EXERCISE INSTRUCTIONS:
Take the line that contains "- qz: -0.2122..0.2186" and every line after it in the material below, and quote them exactly.

□ □ □

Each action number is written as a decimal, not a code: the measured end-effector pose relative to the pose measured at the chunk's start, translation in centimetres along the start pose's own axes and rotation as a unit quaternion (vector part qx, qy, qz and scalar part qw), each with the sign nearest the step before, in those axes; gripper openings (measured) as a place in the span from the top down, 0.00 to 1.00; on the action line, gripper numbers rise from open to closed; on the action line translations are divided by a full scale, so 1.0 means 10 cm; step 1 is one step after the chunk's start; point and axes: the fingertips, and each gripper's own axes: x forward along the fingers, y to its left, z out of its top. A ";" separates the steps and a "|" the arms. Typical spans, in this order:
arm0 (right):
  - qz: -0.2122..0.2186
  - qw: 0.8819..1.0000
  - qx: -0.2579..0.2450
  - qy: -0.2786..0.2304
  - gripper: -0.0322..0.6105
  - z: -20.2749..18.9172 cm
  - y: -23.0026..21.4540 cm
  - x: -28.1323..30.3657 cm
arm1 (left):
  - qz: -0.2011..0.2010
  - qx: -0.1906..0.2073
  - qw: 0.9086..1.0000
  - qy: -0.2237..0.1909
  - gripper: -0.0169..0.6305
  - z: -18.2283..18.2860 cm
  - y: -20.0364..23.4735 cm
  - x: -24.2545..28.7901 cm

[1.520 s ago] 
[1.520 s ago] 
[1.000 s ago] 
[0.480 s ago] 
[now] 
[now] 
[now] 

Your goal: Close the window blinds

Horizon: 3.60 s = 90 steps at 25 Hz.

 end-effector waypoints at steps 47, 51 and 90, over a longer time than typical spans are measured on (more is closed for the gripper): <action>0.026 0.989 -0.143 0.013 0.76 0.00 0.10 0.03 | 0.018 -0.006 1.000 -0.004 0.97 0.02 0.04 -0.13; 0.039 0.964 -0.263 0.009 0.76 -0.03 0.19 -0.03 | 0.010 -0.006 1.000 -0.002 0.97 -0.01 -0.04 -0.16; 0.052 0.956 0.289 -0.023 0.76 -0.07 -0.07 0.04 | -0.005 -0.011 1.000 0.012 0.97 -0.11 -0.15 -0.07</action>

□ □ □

RESPONSE AREA:
  - qz: -0.2122..0.2186
  - qw: 0.8819..1.0000
  - qx: -0.2579..0.2450
  - qy: -0.2786..0.2304
  - gripper: -0.0322..0.6105
  - z: -20.2749..18.9172 cm
  - y: -23.0026..21.4540 cm
  - x: -28.1323..30.3657 cm
arm1 (left):
  - qz: -0.2011..0.2010
  - qx: -0.1906..0.2073
  - qw: 0.9086..1.0000
  - qy: -0.2237..0.1909
  - gripper: -0.0169..0.6305
  - z: -18.2283..18.2860 cm
  - y: -20.0364..23.4735 cm
  - x: -24.2545..28.7901 cm

[1.520 s ago] 
[1.520 s ago] 
[1.000 s ago] 
[0.480 s ago] 
[now] 
[now] 
[now] 

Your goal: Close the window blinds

Horizon: 3.60 s = 90 steps at 25 Hz.

 end-effector waypoints at steps 47, 51 and 90, over a longer time than typical spans are measured on (more is closed for the gripper): <action>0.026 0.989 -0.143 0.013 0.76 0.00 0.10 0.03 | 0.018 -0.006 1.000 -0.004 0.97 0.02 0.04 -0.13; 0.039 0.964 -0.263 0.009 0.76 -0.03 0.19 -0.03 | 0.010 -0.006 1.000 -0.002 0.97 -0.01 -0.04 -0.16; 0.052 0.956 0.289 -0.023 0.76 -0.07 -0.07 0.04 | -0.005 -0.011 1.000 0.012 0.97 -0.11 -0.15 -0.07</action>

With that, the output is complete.